High-performance liquid chromatography (HPLC, ICS5000, Thermo Fisher Scientific, USA) was used for the determination of monosaccharide composition of HLP (Chen et al., 2020). Briefly, HLP was hydrolyzed by 2 M trifluoroacetic (TFA) at 121 ℃ for 2 h in a sealed tube. TFA was removed by extraction with 1 mL of methanol three times. The methanol was evaporated with a stream of nitrogen at room temperature. The hydrolyzed sample was dissolved in deionized water and filtered before injections. Nine standards (fucose, rhamnose, arabinose, galactose, glucose, xylose, mannose, fructose, ribose) were similarly dissolved in deionized water. The injection volume of hydrolysate was 5 μL. The temperature was set at 30 ℃. The retention time of each monosaccharide standard in the mixtures was confirmed by the analysis of each monosaccharide.

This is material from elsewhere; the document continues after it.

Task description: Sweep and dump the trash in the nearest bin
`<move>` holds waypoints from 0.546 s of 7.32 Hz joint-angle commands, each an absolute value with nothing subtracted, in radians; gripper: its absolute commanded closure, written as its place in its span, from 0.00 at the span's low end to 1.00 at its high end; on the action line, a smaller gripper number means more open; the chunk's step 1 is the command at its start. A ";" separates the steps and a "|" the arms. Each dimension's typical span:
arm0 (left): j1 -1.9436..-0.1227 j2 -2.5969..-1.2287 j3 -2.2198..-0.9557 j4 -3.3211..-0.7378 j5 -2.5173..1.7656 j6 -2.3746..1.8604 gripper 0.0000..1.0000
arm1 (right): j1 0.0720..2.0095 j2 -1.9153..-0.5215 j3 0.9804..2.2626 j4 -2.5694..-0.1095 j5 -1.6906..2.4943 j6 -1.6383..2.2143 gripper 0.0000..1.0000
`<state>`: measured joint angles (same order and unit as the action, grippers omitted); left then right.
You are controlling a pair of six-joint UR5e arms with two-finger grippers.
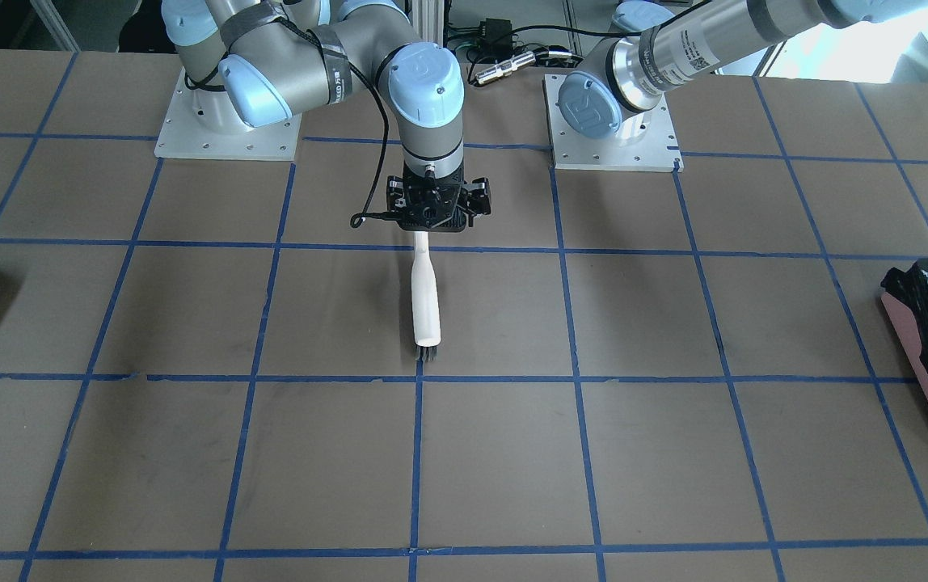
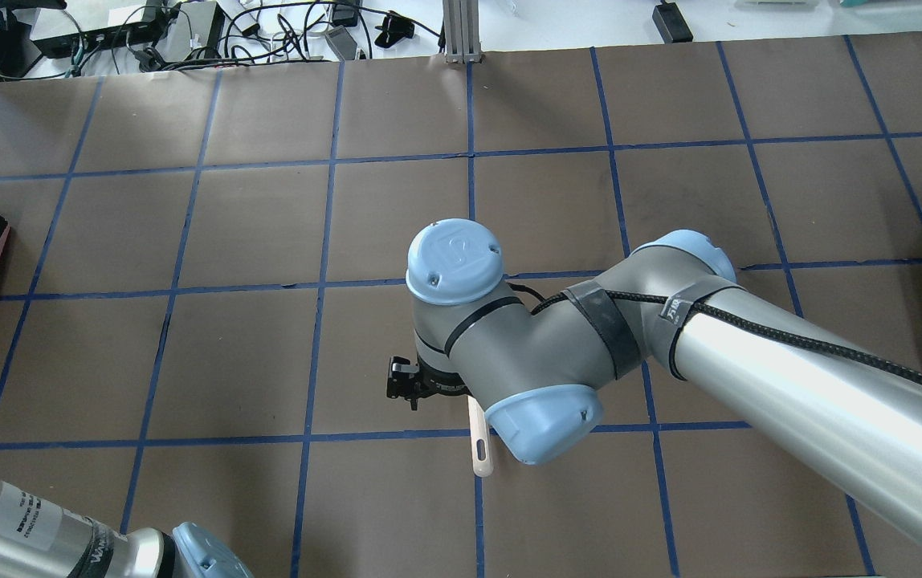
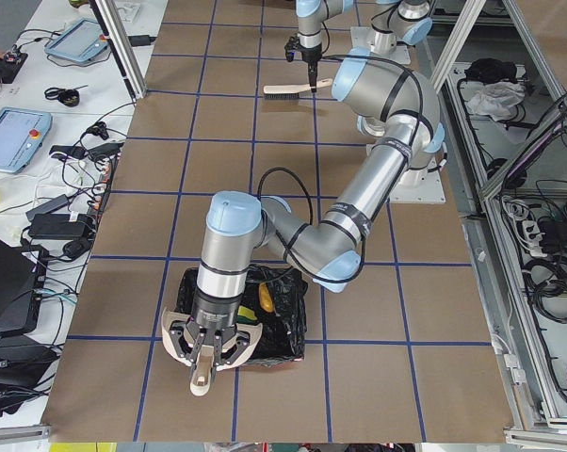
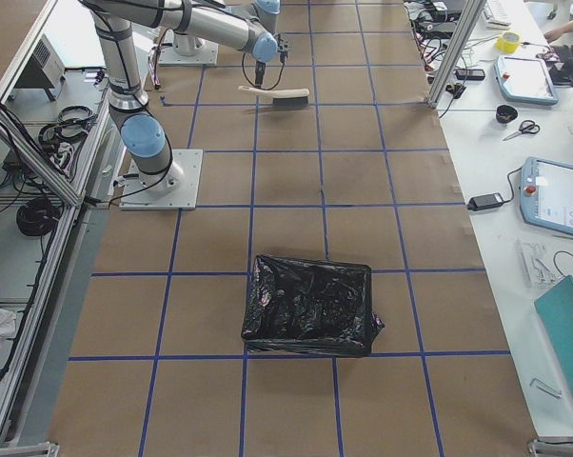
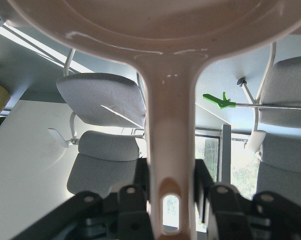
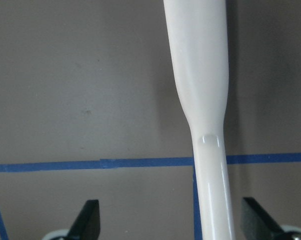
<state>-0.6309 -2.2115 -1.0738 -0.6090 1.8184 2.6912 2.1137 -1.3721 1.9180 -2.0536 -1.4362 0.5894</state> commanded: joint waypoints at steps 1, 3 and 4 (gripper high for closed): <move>-0.647 -2.177 -1.189 -0.436 1.842 2.744 1.00 | 2.103 -1.384 1.742 -1.906 -1.474 0.484 0.00; -0.647 -2.157 -1.186 -0.449 1.841 2.755 1.00 | 2.082 -1.391 1.477 -1.672 -1.523 0.476 0.00; -0.650 -2.142 -1.186 -0.456 1.844 2.773 1.00 | 2.062 -1.393 1.392 -1.570 -1.532 0.472 0.00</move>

Scanning electron microscopy

After coating lyophilized HLP with a thin layer of gold, the morphological features of HLP were observed by using a scanning electron microscopy instrument (Zeiss Merlin Compact, Germany) in accelerating voltage of 3.0 kV at a 2000-fold magnification of the image (Chen, You, Ma, Zhao, & Kulikouskaya, 2021).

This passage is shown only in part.